Activity-dependent synaptic plasticity of NMDA receptors

Abstract

Activity-dependent, bidirectional control of synaptic efficacy is thought to contribute to many forms of experience-dependent plasticity, including learning and memory. Although most excitatory synapses contain both AMPA and N-methyl-d-aspartate receptors (AMPARs and NMDARs), most studies have focused on the plasticity of synaptic AMPARs, and on the pivotal role of NMDA receptors for its induction. Here we review evidence that synaptic NMDARs themselves are subject to long-term activity-dependent changes by mechanisms that may differ from that of synaptic AMPARs. The bidirectional modulation of NMDAR-mediated synaptic responses is likely to have important functional implications for NMDAR-dependent forms of synaptic plasticity.

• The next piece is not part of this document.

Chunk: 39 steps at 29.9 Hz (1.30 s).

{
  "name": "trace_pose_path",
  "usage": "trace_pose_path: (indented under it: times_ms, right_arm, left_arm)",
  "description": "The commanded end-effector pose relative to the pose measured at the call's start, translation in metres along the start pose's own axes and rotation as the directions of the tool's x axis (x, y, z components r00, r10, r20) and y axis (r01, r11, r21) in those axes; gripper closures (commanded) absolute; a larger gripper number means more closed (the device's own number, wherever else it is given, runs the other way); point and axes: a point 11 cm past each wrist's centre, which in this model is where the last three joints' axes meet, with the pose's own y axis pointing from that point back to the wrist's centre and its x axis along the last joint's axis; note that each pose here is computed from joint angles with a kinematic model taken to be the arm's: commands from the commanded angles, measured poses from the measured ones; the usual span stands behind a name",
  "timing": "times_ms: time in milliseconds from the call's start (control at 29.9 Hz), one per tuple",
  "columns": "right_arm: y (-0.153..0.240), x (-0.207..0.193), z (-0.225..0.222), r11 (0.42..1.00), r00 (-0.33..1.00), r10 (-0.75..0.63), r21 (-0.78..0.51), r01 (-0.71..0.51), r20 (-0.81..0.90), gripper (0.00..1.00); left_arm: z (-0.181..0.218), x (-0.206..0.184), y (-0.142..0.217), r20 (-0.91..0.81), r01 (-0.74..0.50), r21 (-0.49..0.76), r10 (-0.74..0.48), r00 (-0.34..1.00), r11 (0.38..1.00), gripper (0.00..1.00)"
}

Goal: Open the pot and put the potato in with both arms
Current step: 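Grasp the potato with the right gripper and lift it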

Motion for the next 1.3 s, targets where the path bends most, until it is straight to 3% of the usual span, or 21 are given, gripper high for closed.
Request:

Christophe Mulle is a cellular neurobiologist with expertise in cellular electrophysiology of synaptic transmission and plasticity, receptor cell biology and the generation of transgenic mice. Since 1995 he has worked at a CNRS laboratory he established in Bordeaux, with interests in the cellular biology and pathophysiology of glutamatergic synaptic transmission and plasticity. He trained in the laboratory of Jean-Pierre Changeux to characterize functional nicotinic receptors in the mammalian brain and in the laboratory of Mircea Steriade and Martin Deschênes, and of Steve Heinemann at the Salk Institute in San Diego. He trained in molecular biology techniques and generated knock-out mice for kainate receptor subunits, which have proved to be instrumental for the understanding the function of these elusive glutamate receptors. In addition he has provided insights into the molecular events that govern polarized trafficking of kainate receptors. More recently he has unravelled novel forms of synaptic plasticity in the hippocampus, and has ambitions to answer questions related to cell biology of glutamate receptors, and to synaptic function, integration and plasticity.

Figure 1. Examples of LTP and LTD of NMDARs

Tetanic stimulation consisting of eight trains each of eight pulses at 200 Hz, inter-train interval 2 s, applied under current clamp configuration at resting membrane potential during tetanus induces LTP of NMDA-EPSCs in dentate gyrus granule cells (reproduced from O’Connor et al. 1994 with permission from Nature Publishing Group). On the other hand, a 1 Hz stimulation for 10 min while holding the cells at −40 mV induces LTD of NMDA-EPSCs in CA1 area of the hippocampus (reproduced from Selig et al. 1995 with permission from Elsevier).

Figure 2. Schematic illustration of LTP of NMDARs at hippocampal mossy fibre synapses

Short bursts of stimulation of mossy fibres lead to the activation of NMDA, mGluR5 and adenosine A_2A receptors that jointly induce LTP of NMDA-EPSCs in CA3 pyramidal neurons. mGluR5 couples to phospholipase C (PLC) via a Gq protein, which promotes the formation of inositol 1,4,5-trisphosphate (IP₃) and diacylglycerol (DAG). IP₃ triggers Ca²⁺ release from intracellular stores, and both Ca²⁺ and DAG activate protein kinase C. Once activated, PKC can also activate Src kinases. PKC or Src may trigger the SNARE-dependent insertion of new NMDARs into the postsynaptic membrane. PKC or Src kinases can also enhance open probability of postsynaptic NMDARs, increasing postsynaptic Ca²⁺ rise and thus favouring LTP induction. The role of adenosine A_2A receptors in LTP of NMDAR induction is not clear but could rely on an increase in postsynaptic Ca²⁺ rise through direct coupling of A_2A receptors to the PLC pathway or on a potentiation of mGluR5 function. Additionally, activation of Src kinase by A_2A receptors might also facilitate the induction of LTP of NMDA-EPSCs.